THE TASK: Each line that contains "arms" needs to be copied from the listing.

[RECORDED DATA Boundary: Start]

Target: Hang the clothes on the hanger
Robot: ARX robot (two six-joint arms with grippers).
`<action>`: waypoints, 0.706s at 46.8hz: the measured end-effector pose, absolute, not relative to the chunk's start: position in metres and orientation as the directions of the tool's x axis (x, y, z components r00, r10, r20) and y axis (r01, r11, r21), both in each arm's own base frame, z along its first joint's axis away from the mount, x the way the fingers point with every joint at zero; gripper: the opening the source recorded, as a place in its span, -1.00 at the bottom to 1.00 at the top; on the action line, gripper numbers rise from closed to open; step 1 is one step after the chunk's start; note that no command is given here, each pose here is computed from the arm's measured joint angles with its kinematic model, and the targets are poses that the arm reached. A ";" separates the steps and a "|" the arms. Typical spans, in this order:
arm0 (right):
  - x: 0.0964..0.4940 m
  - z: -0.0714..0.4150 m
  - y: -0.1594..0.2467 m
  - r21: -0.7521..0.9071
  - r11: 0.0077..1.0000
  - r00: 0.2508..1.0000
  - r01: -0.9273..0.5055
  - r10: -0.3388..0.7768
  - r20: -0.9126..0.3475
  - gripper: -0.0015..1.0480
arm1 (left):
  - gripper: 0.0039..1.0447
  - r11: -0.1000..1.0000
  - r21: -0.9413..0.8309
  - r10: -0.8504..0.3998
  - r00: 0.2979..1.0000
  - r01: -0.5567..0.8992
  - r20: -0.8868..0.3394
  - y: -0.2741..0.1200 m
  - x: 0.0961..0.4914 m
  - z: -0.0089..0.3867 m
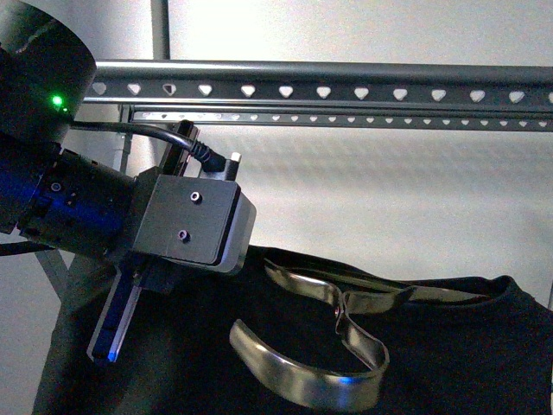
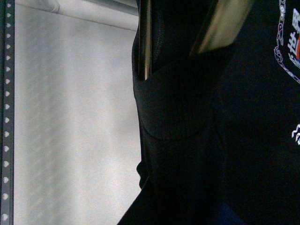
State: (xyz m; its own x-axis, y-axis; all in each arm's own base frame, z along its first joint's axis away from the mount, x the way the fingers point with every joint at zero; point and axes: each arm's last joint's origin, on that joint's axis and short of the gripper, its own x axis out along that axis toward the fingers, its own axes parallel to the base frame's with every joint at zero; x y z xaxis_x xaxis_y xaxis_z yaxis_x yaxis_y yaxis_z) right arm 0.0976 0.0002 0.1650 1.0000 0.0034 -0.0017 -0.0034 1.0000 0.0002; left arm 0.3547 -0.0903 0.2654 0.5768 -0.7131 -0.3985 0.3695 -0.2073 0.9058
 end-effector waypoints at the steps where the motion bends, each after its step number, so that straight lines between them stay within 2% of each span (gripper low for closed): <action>1: 0.098 0.165 0.000 0.001 1.000 1.000 -0.003 0.003 -0.002 0.86 | -0.93 -0.207 0.906 -0.713 0.577 0.370 -0.398 -0.090 0.355 0.265; 2: 0.098 0.165 0.000 0.001 1.000 1.000 -0.005 0.005 -0.002 0.86 | -0.93 -0.207 0.906 -0.713 0.577 0.370 -0.398 -0.090 0.355 0.265; 4: 0.098 0.165 0.000 0.025 0.991 0.987 -0.130 0.132 -0.094 0.86 | -0.93 -0.207 0.906 -0.713 0.577 0.369 -0.398 -0.090 0.355 0.265; 6: 0.103 0.169 -0.006 0.064 0.960 0.937 -0.273 0.280 -0.207 0.85 | -0.93 -0.208 0.906 -0.713 0.577 0.369 -0.399 -0.090 0.355 0.265; 10: 0.124 0.190 -0.023 0.017 0.899 0.869 -0.437 0.427 -0.249 0.86 | -0.93 -0.209 0.906 -0.716 0.573 0.368 -0.398 -0.092 0.354 0.265; 14: 0.156 0.209 -0.034 -0.249 0.836 0.863 -0.490 0.424 -0.275 0.86 | -0.93 -0.207 0.906 -0.713 0.577 0.369 -0.399 -0.090 0.355 0.265; 15: 0.160 0.211 -0.035 -0.263 0.832 0.864 -0.489 0.419 -0.279 0.85 | -0.93 -0.207 0.906 -0.712 0.578 0.369 -0.399 -0.090 0.355 0.265; 18: 0.188 0.219 -0.041 -0.476 0.723 0.865 -0.501 0.402 -0.300 0.86 | -0.93 -0.206 0.906 -0.711 0.579 0.370 -0.399 -0.089 0.355 0.265; 20: 0.199 0.220 -0.043 -0.560 0.661 0.866 -0.499 0.393 -0.308 0.86 | -0.93 -0.207 0.906 -0.711 0.579 0.370 -0.399 -0.089 0.355 0.265; 21: 0.206 0.222 -0.043 -0.627 0.601 0.866 -0.497 0.391 -0.312 0.86 | -0.93 -0.207 0.906 -0.711 0.579 0.370 -0.399 -0.089 0.355 0.265; 22: 0.210 0.222 -0.043 -0.638 0.587 0.864 -0.498 0.393 -0.314 0.86 | -0.93 -0.206 0.906 -0.711 0.579 0.370 -0.399 -0.089 0.355 0.265; 25: 0.226 0.224 -0.042 -0.737 0.451 0.851 -0.504 0.404 -0.335 0.86 | -0.93 -0.207 0.906 -0.712 0.578 0.369 -0.398 -0.090 0.355 0.265; 28: 0.249 0.225 -0.034 -0.828 0.234 0.815 -0.510 0.439 -0.378 0.86 | -0.93 -0.208 0.906 -0.714 0.576 0.369 -0.398 -0.090 0.355 0.265; 30: 0.261 0.226 -0.028 -0.848 0.129 0.789 -0.514 0.458 -0.409 0.86 | -0.93 -0.208 0.906 -0.714 0.576 0.369 -0.398 -0.090 0.355 0.265; 33: 0.272 0.228 -0.020 -0.860 0.061 0.777 -0.507 0.464 -0.426 0.85 | -0.93 -0.208 0.906 -0.713 0.577 0.369 -0.398 -0.090 0.355 0.265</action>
State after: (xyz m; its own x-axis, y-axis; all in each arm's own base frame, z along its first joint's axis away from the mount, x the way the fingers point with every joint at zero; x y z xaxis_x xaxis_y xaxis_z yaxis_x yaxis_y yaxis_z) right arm 0.2718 -0.0197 0.2275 0.7767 0.4643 -0.4256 -0.5073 0.0608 -0.8596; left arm 0.3547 -0.0903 0.2654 0.5766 -0.7133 -0.3984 0.3687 -0.2080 0.9060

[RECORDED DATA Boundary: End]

WRITTEN SOLUTION:
Robot: ARX robot (two six-joint arms with grippers).
`<action>`: waypoints, 0.706s at 46.8hz: the measured end-effector pose, absolute, not relative to the chunk's start: position in metres and orientation as the directions of the tool's x axis (x, y, z components r00, r10, r20) and y axis (r01, r11, r21), both in each arm's own base frame, z along its first joint's axis away from the mount, x the way the fingers point with every joint at zero; gripper: the opening the source recorded, as a place in its span, -1.00 at the bottom to 1.00 at the top; on the action line, gripper numbers rise from closed to open; step 1 is one step after the chunk's start; note that no command is given here, each pose here is computed from the arm's measured joint angles with its kinematic model, and the targets are poses that the arm reached. A ";" separates the steps and a "|" the arms. Typical spans, in this order:

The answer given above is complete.